Wednesday night we tried Amaya, another restaurant that has been mentioned rarely on this board. It is in the Hotel Santa Fe, and I think it may suffer from a consequent prejudice against hotel restaurants. (Once upon a time it seemed that all the best restaurants in any city were in hotels, but I think that era ended in the 60s). It is certainly unwarranted in Amaya’s case. The hotel (and the restaurant) are owned by the Pecuris Pueblo, and I’m pretty sure that the bison served in the restaurant is from the herds maintained by the tribe.

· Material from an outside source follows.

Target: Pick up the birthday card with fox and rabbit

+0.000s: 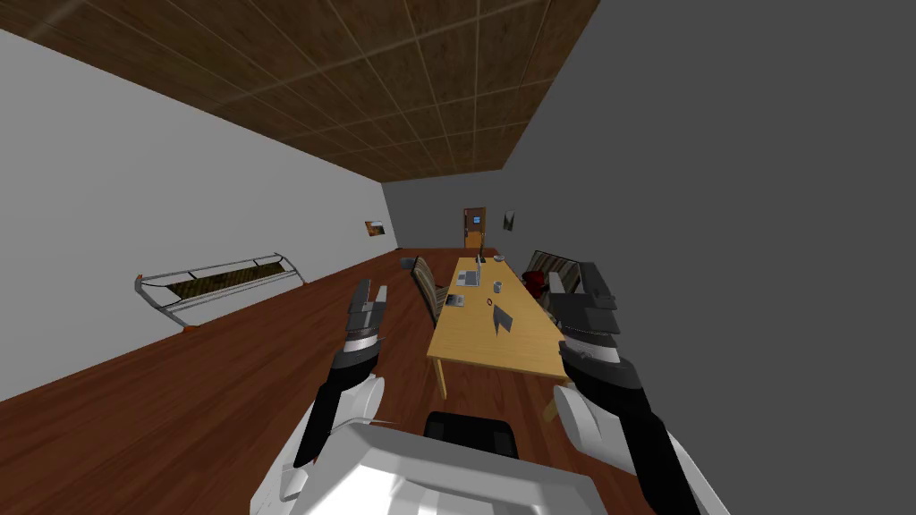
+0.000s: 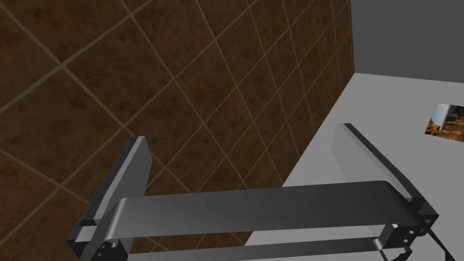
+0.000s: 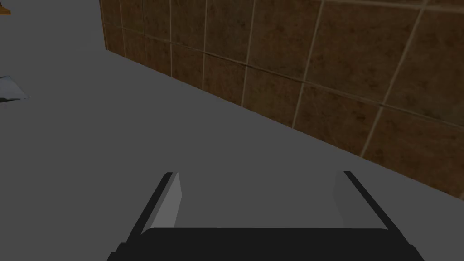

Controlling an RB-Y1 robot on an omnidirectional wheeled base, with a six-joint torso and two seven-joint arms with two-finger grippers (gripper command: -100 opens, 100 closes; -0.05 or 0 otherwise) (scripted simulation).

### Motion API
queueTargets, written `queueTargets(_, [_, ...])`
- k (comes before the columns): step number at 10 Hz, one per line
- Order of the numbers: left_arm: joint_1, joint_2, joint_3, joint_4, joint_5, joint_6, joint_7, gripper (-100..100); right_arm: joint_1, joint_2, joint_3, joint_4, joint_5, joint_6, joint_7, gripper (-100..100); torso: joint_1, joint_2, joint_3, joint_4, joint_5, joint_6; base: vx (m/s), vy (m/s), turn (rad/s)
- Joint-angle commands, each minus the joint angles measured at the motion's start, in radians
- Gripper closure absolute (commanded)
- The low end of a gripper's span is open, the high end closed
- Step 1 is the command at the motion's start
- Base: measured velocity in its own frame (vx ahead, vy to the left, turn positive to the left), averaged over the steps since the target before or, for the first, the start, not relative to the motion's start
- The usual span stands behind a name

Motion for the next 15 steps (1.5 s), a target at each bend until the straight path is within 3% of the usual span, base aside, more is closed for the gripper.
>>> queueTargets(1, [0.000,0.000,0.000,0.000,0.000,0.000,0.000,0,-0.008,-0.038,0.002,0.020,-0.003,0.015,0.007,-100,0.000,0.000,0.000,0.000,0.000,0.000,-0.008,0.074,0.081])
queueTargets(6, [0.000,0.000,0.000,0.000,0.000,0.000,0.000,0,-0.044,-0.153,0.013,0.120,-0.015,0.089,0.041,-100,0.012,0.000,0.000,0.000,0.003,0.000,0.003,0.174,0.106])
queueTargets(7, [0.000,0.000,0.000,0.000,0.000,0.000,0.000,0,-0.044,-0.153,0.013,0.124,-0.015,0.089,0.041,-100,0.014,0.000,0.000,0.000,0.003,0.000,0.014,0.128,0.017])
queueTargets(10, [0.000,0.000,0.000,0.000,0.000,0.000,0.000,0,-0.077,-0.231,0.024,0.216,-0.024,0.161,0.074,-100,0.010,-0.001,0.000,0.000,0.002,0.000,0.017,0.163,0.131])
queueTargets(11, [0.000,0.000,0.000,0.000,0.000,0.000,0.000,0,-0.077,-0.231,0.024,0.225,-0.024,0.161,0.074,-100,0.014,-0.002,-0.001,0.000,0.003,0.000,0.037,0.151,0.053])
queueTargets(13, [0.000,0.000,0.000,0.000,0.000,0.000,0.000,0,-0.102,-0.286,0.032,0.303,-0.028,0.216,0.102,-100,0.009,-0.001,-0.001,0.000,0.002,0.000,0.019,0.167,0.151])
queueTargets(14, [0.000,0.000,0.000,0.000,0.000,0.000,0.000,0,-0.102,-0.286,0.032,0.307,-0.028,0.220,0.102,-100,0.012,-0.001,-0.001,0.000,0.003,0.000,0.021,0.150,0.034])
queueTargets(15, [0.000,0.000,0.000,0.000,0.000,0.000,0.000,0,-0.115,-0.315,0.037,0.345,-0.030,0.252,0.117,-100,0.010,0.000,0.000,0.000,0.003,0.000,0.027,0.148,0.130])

On the downside, the menu had just undergone its seasonal change two days before, so the mixed grill that I had my heart set on was no longer being served. But the short ribs braised in Guinness were a very tasty substitute. My wife had the pan-seared salmon which was also delicious. A charming French hostess and a very well-informed waiter made for a perfect final Santa Fe dinner.

So with sadness in our hearts but plenty of Chimayo chile and Sweetwoods Dairy cheese in our luggage, we left Santa Fe and drove down the hill to Albuquerque. A stop at Garcia’s Kitchen on Central was mandatory; my breakfast Carne Adovada and my wife’s breakfast burrito were a fine last New Mexico meal before heading to the airport and home.

Thanks, New Mexico! We’ll be back soon.